This week, millions of mass media consumers across the world have taken a macabre fascination in the life and mind of a prolific serial killer from America’s Midwest. His name was Jeffrey Dahmer.
For those of you who haven’t yet boarded the incredibly creepy and deeply unsettling ship that is the HS Dahmer, I’ll give you a brief account of the life and times of the man known as ‘The Milwaukee Cannibal’, and I’ll share a lock of observations and questions that the show fired up for me.
Last week, a new series appeared on Netflix called, ‘Monster: The Jeffrey Dahmer Story’.
It tells the story – or, truer to say, its own version of the story – of one of America’s most infamous, intriguing and utterly disturbing serial killers, Jeffrey Dahmer.
Going by the show, Dahmer seemed to strike most people as a superficially odd, unsocial, and generally downright rare boy.
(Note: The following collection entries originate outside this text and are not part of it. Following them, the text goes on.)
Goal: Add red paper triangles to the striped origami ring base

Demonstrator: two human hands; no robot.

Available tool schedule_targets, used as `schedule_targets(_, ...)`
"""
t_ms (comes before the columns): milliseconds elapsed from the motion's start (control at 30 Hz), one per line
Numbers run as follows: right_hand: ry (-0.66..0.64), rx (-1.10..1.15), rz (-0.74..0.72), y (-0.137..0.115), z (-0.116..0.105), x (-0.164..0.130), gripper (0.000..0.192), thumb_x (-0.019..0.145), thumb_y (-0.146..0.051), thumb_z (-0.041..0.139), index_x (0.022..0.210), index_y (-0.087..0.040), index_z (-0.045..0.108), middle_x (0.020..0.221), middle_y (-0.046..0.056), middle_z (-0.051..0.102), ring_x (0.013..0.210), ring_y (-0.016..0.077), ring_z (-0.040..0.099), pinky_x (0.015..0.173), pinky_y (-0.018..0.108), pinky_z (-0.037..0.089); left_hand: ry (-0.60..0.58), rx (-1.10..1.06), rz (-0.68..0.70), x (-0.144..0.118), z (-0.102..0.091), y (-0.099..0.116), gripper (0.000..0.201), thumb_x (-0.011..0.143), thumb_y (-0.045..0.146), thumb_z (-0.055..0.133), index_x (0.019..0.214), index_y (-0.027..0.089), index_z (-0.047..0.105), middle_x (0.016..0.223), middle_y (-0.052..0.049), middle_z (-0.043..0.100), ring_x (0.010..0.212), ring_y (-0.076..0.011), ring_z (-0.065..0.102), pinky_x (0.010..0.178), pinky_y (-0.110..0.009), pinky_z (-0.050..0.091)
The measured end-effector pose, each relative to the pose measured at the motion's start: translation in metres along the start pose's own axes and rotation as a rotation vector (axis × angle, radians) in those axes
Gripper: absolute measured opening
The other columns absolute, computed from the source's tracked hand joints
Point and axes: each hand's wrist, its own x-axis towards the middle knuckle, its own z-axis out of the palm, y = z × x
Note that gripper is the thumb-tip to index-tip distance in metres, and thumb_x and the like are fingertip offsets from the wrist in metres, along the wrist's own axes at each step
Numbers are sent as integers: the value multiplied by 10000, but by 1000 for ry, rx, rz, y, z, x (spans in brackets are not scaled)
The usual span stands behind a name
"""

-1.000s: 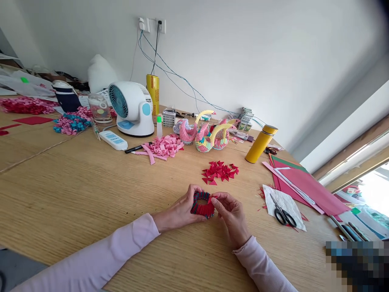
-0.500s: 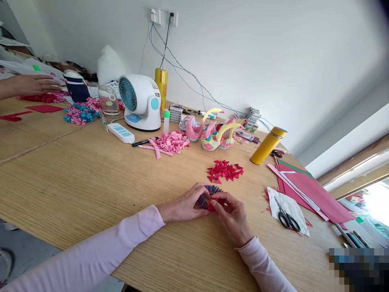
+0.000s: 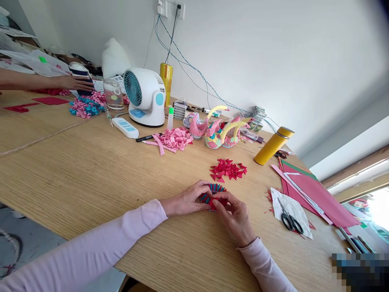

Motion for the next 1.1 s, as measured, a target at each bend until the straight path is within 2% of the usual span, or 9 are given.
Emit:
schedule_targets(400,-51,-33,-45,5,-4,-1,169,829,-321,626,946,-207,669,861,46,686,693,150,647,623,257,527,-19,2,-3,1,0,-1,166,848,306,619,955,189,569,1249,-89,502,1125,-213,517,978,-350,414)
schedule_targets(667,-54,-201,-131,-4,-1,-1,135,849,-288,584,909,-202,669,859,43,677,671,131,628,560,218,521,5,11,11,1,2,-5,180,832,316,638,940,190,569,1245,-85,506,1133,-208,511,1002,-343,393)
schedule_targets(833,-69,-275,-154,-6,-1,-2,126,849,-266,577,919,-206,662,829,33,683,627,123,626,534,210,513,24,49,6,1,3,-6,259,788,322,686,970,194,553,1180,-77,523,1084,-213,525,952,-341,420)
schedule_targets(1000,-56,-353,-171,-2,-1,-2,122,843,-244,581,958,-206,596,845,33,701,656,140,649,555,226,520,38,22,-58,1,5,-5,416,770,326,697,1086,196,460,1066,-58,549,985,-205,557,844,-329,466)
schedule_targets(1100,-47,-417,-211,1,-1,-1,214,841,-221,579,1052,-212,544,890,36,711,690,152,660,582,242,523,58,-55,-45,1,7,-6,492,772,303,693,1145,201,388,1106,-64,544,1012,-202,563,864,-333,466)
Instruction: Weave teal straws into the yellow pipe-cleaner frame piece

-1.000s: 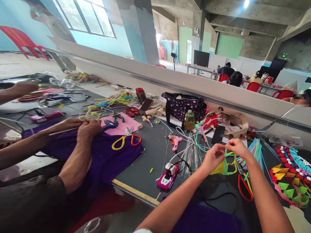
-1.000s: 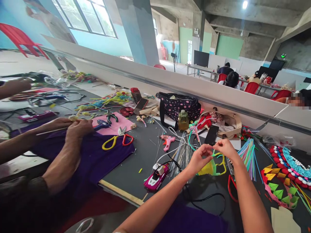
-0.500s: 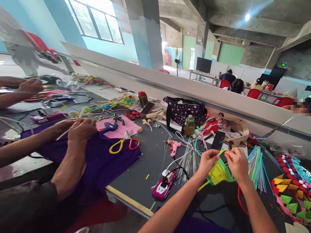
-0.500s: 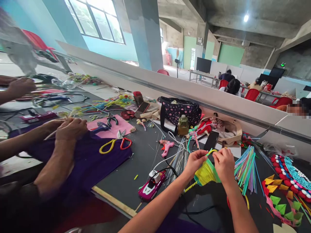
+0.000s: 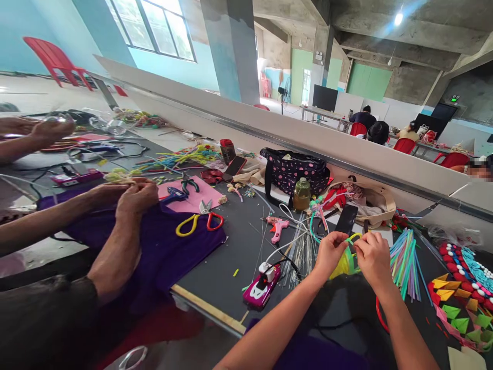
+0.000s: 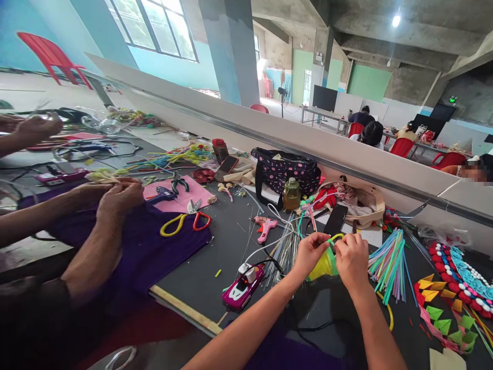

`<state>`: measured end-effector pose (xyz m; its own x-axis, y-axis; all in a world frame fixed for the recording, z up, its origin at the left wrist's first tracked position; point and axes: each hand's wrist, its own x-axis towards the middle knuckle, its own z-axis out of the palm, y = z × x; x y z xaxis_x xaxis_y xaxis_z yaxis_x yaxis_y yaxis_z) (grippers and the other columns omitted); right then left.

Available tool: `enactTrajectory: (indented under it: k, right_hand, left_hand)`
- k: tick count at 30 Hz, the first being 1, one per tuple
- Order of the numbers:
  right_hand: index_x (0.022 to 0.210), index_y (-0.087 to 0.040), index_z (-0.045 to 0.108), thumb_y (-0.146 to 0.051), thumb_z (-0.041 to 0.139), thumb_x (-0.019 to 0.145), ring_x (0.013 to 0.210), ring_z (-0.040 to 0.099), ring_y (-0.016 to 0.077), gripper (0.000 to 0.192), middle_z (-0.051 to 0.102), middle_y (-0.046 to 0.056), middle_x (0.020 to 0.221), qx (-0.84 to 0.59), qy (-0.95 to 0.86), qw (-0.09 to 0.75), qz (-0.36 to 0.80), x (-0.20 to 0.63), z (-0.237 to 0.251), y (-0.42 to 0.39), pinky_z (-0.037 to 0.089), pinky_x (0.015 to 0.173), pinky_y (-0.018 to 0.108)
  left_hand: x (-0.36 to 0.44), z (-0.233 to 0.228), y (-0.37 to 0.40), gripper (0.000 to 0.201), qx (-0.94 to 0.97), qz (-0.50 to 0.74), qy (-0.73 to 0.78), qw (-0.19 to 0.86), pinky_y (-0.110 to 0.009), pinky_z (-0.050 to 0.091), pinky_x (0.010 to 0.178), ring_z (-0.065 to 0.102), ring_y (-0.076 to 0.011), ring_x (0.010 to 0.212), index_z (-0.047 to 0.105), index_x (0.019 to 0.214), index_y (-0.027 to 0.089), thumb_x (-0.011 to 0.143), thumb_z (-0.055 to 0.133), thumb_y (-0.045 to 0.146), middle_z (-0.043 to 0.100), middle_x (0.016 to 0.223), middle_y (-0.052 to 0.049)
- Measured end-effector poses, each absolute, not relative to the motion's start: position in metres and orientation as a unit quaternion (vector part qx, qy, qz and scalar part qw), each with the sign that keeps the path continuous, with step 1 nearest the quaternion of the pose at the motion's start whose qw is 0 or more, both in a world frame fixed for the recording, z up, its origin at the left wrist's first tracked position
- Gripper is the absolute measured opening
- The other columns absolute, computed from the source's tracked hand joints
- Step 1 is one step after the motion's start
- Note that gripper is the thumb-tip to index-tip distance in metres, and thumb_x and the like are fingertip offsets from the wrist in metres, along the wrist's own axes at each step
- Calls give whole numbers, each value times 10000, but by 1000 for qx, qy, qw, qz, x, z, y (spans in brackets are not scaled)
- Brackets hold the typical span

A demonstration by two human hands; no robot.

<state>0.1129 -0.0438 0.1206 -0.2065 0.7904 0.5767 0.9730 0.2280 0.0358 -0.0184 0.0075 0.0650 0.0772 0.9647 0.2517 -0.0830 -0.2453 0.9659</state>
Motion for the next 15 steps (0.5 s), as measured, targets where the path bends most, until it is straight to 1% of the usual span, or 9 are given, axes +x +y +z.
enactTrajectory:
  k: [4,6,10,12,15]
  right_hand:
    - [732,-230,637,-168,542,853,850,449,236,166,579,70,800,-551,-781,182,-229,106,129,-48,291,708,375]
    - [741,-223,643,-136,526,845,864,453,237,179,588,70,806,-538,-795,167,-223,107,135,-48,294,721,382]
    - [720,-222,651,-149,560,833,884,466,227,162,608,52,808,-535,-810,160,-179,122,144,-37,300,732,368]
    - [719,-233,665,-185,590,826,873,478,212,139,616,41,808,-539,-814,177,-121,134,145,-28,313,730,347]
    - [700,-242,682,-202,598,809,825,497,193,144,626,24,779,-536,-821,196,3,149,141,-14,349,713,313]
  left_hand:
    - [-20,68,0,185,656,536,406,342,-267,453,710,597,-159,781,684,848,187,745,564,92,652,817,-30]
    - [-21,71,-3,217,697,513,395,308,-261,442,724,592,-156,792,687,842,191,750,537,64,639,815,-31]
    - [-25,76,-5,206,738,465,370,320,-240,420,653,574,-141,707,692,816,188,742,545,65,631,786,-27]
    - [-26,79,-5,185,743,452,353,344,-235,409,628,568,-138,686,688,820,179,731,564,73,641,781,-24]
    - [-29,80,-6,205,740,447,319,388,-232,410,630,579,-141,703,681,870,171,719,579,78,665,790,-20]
However, his bookish specs, blonde hair and not-entirely-unattractive appearance meant that, for all his obvious strangeness, most of his victims, unfortunately, seemed to take him for a fairly innocuous fella at first.
Where one might hope that a cannibalistic murderer would exude all the instantly alarm-bell-raising sadistic creepiness of Anthony Hopkins’ Hannibal Lecter, Dahmer just seemed (to most people anyway) like your everyday oddball – with the exception, probably, of his family and a neighbour.
But, between the years of 1978 and 1991, Dahmer admitted to murdering and dismembering 17 men and boys, oftentimes boiling, frying and (yes, you’re not so slow) eating the flesh of his victims.
In my eyes, the Dahmer story seems like America at its absolute worst; the nadir of the Land of Opportunity.
If the ‘American Dream’ is the flag that the states fly proudly above their sun-soaked porch, then the Dahmer story is the body they keep buried deep beneath their basement.
It is the diseased underbelly of the Golden Eagle; the splattered blood upon the Star Spangled Banner.
Now, obviously, Jeffrey Dahmer is not representative of the average American, or even of the very alienated, isolated and disturbed American.
But, his story contains a lot of the stuff that makes America seem fundamentally tragic and weird to the average Irish person.
It’s full of the classic vices, pitfalls and psychological deformities of modern America.
The Dahmer story is gluttony, perversion, loneliness, violence, isolation, insanity, disconnection, jealously, and a thousand other existential chasms, all badly papered over by the empty offerings of a rampant and inept capitalist regime that holds no answers or remedies for the lost and broken.
It’s Budwesier and Coke, state fairs and college campuses, dreamy romance and tough love, all trying their best to keep the lid on a spitting pot of sickness or evil or both. It’s hard to imagine Dahmer existing outside the corrupt and impoverished American ethos that rules the world he lived in.
And it’s this question of evil and illness which becomes one of the most interesting raised by the show: Where does the blurry, hotly-disputed border between these two things lay?
Is a man who conducts a campaign of cannibalism from the basement of his grandmother’s suburban dwelling, by definition, evil? Should he be treated as a monster or a patient?
For most people, not least the ruined families of his 17 victims, the answer is probably a straightforward one.
But, at times in the show, it becomes tempting to see Dahmer as a victim of his own neurology; an inmate imprisoned by the processes of his own diseased brain.
Then, at other times, such a sympathetic reading seems completely unconscionable, wrong, ludicrous.
In those moments, it seems clear that Dahmer is the devil incarnate; slouching through the streets with full knowledge of the difference between good and evil, but choosing to exercise his poisonous will to bring suffering upon the world.
For me, the show threw up a lot of questions about choice and compulsion, free will and determinism, retribution and rehabilitation, evil and illness.
However, while the questions arose endlessly, answers were – and remain – far more scarce.